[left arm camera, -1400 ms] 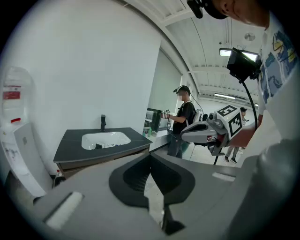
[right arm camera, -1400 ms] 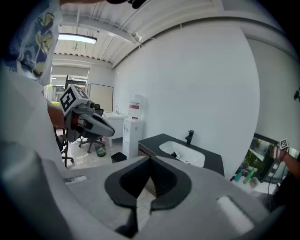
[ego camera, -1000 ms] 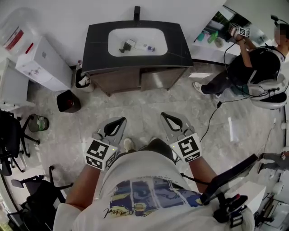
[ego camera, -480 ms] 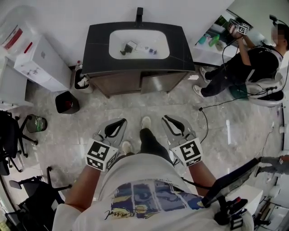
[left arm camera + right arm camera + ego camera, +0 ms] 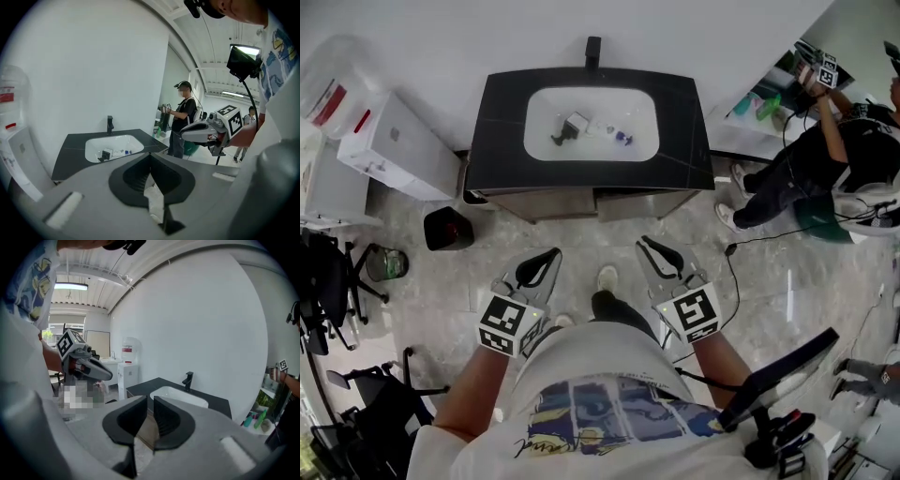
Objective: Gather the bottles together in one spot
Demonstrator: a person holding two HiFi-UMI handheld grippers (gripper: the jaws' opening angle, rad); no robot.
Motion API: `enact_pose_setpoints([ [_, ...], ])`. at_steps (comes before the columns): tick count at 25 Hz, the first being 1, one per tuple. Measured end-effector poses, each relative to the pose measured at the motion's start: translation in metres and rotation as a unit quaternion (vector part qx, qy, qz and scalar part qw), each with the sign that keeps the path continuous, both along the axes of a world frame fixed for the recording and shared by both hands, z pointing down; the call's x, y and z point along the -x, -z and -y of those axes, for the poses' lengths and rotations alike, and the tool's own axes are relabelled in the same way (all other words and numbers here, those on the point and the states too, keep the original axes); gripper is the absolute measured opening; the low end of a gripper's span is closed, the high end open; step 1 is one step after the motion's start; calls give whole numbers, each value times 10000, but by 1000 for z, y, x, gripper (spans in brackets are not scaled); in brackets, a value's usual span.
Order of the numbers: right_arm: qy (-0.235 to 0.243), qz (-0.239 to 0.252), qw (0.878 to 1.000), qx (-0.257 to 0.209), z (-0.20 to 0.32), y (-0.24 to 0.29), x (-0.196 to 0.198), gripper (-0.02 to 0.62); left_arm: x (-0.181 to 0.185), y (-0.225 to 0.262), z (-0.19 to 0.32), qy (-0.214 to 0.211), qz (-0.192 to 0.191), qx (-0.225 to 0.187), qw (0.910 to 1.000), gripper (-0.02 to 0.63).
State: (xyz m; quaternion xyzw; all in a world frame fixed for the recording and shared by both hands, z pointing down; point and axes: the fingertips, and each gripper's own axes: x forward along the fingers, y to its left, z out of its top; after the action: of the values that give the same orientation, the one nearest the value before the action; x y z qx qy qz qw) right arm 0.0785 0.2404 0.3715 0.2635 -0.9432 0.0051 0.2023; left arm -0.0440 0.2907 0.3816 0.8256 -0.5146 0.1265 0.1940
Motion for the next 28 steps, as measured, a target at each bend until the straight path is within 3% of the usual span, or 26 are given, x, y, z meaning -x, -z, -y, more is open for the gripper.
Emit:
enact_pose_setpoints([
  [14,198,-1,9996,176,119,-30,-36,64,-31,-9,112,304,289,247,9988,51],
  [21,111,-57,9997,225,147,-38,-19,64,2,-36,160,315,414,362,9980,59],
  [28,-369,-214,9987,261,197,-34,6,66,51,-67,234,21,587,556,9967,89],
])
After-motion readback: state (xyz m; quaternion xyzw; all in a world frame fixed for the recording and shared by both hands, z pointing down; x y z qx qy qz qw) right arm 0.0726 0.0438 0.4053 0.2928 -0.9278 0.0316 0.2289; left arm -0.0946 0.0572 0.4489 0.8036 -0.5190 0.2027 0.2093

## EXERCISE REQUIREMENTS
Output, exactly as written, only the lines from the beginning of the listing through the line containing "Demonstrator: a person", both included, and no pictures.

## SOLUTION TO THE PROBLEM
[left arm camera, -1400 ms] 
[right arm camera, -1400 ms] 
[ego camera, -1000 ms] 
[ego camera, -480 ms] 
[left arm camera + right arm camera + ego camera, +0 ms] 
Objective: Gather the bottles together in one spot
Demonstrator: a person holding two HiFi-UMI handheld grippers (gripper: the jaws' opening angle, rad); no robot.

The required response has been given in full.